### WHAT NEEDS TO BE DONE
Every line below between the line holding "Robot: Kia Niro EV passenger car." and the line holding "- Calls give", inclusive, should be repeated exactly, and all other lines omitted.

------

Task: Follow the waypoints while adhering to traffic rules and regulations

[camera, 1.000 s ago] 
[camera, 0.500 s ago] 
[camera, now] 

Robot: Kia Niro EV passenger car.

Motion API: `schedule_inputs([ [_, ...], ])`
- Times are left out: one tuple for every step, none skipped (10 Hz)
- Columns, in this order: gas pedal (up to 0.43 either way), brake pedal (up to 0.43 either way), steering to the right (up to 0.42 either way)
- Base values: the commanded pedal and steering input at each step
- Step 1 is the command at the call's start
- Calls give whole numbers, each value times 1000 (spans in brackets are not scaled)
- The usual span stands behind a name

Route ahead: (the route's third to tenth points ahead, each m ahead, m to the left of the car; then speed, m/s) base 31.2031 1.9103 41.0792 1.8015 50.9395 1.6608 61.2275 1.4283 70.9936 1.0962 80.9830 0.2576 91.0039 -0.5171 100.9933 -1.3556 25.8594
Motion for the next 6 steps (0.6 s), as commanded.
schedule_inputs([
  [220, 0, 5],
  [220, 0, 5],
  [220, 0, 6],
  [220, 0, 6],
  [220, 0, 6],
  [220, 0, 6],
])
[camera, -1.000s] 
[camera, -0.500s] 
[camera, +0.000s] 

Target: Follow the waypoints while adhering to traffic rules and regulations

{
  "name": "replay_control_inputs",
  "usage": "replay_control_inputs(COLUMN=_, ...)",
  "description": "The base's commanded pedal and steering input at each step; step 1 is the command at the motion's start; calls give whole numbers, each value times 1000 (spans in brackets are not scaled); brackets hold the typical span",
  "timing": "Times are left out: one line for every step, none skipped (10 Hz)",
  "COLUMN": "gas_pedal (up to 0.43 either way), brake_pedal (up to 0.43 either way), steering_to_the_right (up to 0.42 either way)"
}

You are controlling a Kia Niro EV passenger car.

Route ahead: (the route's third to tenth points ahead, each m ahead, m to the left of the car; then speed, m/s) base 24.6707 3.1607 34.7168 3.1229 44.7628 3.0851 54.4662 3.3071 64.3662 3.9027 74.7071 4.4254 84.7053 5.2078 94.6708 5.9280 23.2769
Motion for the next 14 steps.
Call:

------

### RESPONSE BOX
Robot: Kia Niro EV passenger car.

Motion API: `schedule_inputs([ [_, ...], ])`
- Times are left out: one tuple for every step, none skipped (10 Hz)
- Columns, in this order: gas pedal (up to 0.43 either way), brake pedal (up to 0.43 either way), steering to the right (up to 0.42 either way)
- Base values: the commanded pedal and steering input at each step
- Step 1 is the command at the call's start
- Calls give whole numbers, each value times 1000 (spans in brackets are not scaled)

The output requires no additions.